▸ **Your instructions**:
The reply should return the data in full, exactly as written.

▸ **Exercise inputs**:
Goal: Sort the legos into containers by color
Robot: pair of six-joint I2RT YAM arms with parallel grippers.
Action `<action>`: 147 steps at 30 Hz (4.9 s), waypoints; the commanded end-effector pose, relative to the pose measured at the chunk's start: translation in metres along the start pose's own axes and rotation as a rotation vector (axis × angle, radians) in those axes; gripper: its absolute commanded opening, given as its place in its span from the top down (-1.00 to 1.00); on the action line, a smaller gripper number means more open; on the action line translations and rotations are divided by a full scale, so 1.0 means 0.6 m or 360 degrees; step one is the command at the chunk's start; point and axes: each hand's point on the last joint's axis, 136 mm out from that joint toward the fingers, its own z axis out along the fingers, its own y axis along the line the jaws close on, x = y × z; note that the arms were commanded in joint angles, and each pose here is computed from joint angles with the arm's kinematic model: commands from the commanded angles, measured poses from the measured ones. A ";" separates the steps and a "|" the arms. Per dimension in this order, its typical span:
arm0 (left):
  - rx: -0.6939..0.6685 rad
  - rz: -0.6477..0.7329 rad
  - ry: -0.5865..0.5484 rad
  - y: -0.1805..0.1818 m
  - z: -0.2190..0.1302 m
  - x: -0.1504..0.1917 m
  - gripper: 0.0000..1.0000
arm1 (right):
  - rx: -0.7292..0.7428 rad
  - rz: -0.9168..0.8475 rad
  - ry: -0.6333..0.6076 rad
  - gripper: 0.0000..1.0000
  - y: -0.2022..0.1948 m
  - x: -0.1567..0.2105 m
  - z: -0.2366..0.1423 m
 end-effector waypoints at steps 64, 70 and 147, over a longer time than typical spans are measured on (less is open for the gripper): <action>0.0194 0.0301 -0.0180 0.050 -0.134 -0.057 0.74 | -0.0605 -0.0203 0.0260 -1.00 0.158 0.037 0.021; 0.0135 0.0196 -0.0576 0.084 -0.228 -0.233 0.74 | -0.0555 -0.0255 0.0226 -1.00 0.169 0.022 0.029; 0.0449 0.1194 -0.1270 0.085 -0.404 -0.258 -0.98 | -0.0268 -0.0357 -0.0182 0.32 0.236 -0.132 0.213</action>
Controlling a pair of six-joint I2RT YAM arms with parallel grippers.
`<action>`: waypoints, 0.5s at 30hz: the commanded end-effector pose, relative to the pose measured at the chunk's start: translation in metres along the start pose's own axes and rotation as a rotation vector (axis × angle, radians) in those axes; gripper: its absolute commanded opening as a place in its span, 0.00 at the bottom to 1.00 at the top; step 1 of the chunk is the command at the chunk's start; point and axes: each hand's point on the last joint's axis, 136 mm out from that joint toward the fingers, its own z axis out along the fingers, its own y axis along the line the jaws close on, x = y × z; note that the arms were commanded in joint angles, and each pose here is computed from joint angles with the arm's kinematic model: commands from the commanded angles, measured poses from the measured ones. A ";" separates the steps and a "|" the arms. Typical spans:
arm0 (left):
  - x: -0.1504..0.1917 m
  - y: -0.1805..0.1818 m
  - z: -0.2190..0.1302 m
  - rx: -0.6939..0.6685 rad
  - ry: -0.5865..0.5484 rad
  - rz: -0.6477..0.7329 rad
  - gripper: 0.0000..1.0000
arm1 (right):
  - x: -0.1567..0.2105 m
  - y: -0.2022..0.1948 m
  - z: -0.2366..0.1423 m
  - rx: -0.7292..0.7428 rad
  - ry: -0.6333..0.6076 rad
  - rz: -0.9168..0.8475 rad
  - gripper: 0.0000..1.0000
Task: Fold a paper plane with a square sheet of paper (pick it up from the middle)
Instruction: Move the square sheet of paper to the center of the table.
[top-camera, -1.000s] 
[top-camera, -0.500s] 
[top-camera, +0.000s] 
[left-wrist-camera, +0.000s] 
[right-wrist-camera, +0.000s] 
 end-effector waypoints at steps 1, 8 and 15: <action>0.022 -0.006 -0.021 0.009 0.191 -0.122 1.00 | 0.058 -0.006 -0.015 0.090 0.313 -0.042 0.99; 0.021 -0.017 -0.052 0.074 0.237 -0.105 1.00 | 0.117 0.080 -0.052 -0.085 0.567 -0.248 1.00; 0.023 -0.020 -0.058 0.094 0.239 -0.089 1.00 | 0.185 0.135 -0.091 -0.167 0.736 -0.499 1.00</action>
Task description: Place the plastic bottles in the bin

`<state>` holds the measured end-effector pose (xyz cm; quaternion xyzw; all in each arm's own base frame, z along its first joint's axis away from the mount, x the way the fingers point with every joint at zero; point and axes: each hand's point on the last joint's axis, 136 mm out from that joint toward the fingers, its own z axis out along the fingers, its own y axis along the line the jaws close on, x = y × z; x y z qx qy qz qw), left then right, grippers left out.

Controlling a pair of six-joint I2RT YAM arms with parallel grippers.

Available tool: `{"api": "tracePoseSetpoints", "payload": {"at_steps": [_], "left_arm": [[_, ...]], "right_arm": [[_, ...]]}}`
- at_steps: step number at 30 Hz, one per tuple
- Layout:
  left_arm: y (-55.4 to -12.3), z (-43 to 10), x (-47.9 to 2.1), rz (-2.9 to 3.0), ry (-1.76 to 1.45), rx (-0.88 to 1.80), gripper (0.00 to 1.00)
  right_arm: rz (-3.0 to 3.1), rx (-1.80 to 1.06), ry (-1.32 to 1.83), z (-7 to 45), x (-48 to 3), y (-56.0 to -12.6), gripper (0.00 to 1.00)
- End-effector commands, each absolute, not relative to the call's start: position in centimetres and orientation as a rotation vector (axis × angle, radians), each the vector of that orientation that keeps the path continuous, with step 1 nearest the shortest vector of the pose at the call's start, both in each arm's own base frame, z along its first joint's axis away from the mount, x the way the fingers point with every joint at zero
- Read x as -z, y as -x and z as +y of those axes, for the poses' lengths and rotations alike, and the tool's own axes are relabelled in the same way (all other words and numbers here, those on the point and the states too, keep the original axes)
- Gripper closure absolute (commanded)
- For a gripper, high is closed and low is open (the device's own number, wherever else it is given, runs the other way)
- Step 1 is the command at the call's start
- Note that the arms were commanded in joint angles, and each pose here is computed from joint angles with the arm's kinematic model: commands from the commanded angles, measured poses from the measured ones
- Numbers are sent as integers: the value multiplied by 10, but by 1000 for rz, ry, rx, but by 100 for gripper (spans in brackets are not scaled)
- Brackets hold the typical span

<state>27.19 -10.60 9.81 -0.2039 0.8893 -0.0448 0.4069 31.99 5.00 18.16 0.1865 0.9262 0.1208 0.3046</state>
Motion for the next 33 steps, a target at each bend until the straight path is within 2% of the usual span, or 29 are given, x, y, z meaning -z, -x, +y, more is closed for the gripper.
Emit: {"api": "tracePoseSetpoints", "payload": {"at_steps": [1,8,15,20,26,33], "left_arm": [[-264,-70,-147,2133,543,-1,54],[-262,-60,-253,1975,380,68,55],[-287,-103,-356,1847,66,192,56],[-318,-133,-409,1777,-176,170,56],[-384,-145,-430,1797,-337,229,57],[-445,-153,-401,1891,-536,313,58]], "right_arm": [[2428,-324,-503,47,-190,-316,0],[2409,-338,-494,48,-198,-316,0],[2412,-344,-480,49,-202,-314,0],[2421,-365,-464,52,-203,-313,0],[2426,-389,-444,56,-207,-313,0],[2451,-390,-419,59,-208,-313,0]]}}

▸ **Solution to the problem**:
Goal: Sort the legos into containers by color
Robot: pair of six-joint I2RT YAM arms with parallel grippers.
Action `<action>`: 147 steps at 30 Hz (4.9 s), waypoints; the commanded end-effector pose, relative to the pose measured at the chunk's start: translation in metres along the start pose's own axes and rotation as a rotation vector (axis × angle, radians) in those axes; gripper: its absolute commanded opening, given as its place in its span from the top down (-1.00 to 1.00); on the action line, a smaller gripper number means more open; on the action line translations and rotations are divided by a full scale, so 1.0 means 0.6 m or 360 degrees; step one is the command at the chunk's start; point and axes: each hand's point on the last joint's axis, 136 mm out from that joint toward the fingers, its own z axis out along the fingers, its own y axis along the line the jaws close on, x = y × z; note that the arms were commanded in joint angles, and each pose here is computed from joint angles with the arm's kinematic model: commands from the commanded angles, measured poses from the measured ones. A ";" separates the steps and a "|" the arms. Per dimension in this order, its typical span:
arm0 (left):
  - rx: -0.6939..0.6685 rad
  - rz: -0.6477..0.7329 rad
  - ry: -0.5865..0.5484 rad
  - y: -0.1805..0.1818 m
  - z: -0.2190..0.1302 m
  - x: -0.1504..0.1917 m
  - gripper: 0.0000..1.0000
arm1 (right):
  - rx: -0.7292..0.7428 rad
  - rz: -0.9168..0.8475 rad
  - ry: -0.6333..0.6076 rad
  - gripper: 0.0000..1.0000
  - y: -0.2022..0.1948 m
  - x: -0.1567..0.2105 m
  - z: -0.2366..0.1423 m
 end-effector waypoints at steps 64, 70 and 147, over a longer time than typical spans are measured on (less is open for the gripper): <action>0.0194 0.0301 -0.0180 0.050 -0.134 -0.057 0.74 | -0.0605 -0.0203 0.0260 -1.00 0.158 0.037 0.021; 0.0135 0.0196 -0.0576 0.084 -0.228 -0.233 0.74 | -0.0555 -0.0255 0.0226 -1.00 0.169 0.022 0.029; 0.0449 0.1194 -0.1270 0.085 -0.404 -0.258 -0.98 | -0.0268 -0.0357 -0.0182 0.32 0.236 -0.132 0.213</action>
Controlling a pair of six-joint I2RT YAM arms with parallel grippers.
`<action>`: waypoints, 0.5s at 30hz: the commanded end-effector pose, relative to the pose measured at the chunk's start: translation in metres along the start pose's own axes and rotation as a rotation vector (axis × angle, radians) in those axes; gripper: its absolute commanded opening as a place in its span, 0.00 at the bottom to 1.00 at the top; step 1 of the chunk is the command at the chunk's start; point and axes: each hand's point on the last joint's axis, 136 mm out from that joint toward the fingers, its own z axis out along the fingers, its own y axis along the line the jaws close on, x = y × z; note that the arms were commanded in joint angles, and each pose here is computed from joint angles with the arm's kinematic model: commands from the commanded angles, measured poses from the measured ones. A ";" separates the steps and a "|" the arms. Typical spans:
arm0 (left):
  - x: -0.1504..0.1917 m
  - y: -0.1805..0.1818 m
  - z: -0.2190..0.1302 m
  - rx: -0.6939..0.6685 rad
  - ry: -0.5865..0.5484 rad
  - rz: -0.6477..0.7329 rad
  - gripper: 0.0000..1.0000
arm1 (right):
  - x: -0.1567..0.2105 m
  - y: -0.2022..0.1948 m
  - z: -0.2366..0.1423 m
  - rx: -0.7292..0.7428 rad
  - ry: -0.6333..0.6076 rad
  - rz: -0.9168..0.8475 rad
  - gripper: 0.0000..1.0000
Task: Fold a paper plane with a square sheet of paper (pick it up from the middle)
Instruction: Move the square sheet of paper to the center of the table.
[top-camera, -1.000s] 
[top-camera, -0.500s] 
[top-camera, +0.000s] 
[left-wrist-camera, +0.000s] 
[right-wrist-camera, +0.000s] 
 end-effector waypoints at steps 1, 8 and 15: <action>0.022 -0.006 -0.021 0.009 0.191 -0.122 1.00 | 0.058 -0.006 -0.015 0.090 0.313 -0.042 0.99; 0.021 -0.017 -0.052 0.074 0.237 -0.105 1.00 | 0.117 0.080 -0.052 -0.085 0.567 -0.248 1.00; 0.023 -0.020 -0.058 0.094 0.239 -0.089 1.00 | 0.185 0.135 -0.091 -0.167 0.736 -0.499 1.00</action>
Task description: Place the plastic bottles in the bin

`<state>` holds the measured end-effector pose (xyz cm; quaternion xyzw; all in each arm's own base frame, z along its first joint's axis away from the mount, x the way the fingers point with every joint at zero; point and axes: each hand's point on the last joint's axis, 136 mm out from that joint toward the fingers, its own z axis out along the fingers, its own y axis along the line the jaws close on, x = y × z; x y z qx qy qz qw), left then right, grippers left out.

Controlling a pair of six-joint I2RT YAM arms with parallel grippers.

Available tool: `{"api": "tracePoseSetpoints", "payload": {"at_steps": [_], "left_arm": [[_, ...]], "right_arm": [[_, ...]]}}`
- at_steps: step number at 30 Hz, one per tuple
- Layout:
  left_arm: y (-55.4 to -12.3), z (-43 to 10), x (-47.9 to 2.1), rz (-2.9 to 3.0), ry (-1.76 to 1.45), rx (-0.88 to 1.80), gripper (0.00 to 1.00)
  right_arm: rz (-3.0 to 3.1), rx (-1.80 to 1.06), ry (-1.32 to 1.83), z (-7 to 45), x (-48 to 3), y (-56.0 to -12.6), gripper (0.00 to 1.00)
- End-effector commands, each absolute, not relative to the call's start: position in centimetres and orientation as a rotation vector (axis × angle, radians), each the vector of that orientation that keeps the path continuous, with step 1 nearest the shortest vector of the pose at the call's start, both in each arm's own base frame, z along its first joint's axis away from the mount, x the way the fingers point with every joint at zero
- Read x as -z, y as -x and z as +y of those axes, for the poses' lengths and rotations alike, and the tool's own axes are relabelled in the same way (all other words and numbers here, those on the point and the states too, keep the original axes)
- Gripper closure absolute (commanded)
- For a gripper, high is closed and low is open (the device's own number, wherever else it is given, runs the other way)
- Step 1 is the command at the call's start
- Note that the arms were commanded in joint angles, and each pose here is computed from joint angles with the arm's kinematic model: commands from the commanded angles, measured poses from the measured ones
- Numbers are sent as integers: the value multiplied by 10, but by 1000 for rz, ry, rx, but by 100 for gripper (spans in brackets are not scaled)
- Brackets hold the typical span

<state>27.19 -10.60 9.81 -0.2039 0.8893 -0.0448 0.4069 31.99 5.00 18.16 0.1865 0.9262 0.1208 0.3046</state>
Motion for the next 33 steps, a target at each bend until the straight path is within 2% of the usual span, or 29 are given, x, y, z meaning -z, -x, +y, more is closed for the gripper.
Emit: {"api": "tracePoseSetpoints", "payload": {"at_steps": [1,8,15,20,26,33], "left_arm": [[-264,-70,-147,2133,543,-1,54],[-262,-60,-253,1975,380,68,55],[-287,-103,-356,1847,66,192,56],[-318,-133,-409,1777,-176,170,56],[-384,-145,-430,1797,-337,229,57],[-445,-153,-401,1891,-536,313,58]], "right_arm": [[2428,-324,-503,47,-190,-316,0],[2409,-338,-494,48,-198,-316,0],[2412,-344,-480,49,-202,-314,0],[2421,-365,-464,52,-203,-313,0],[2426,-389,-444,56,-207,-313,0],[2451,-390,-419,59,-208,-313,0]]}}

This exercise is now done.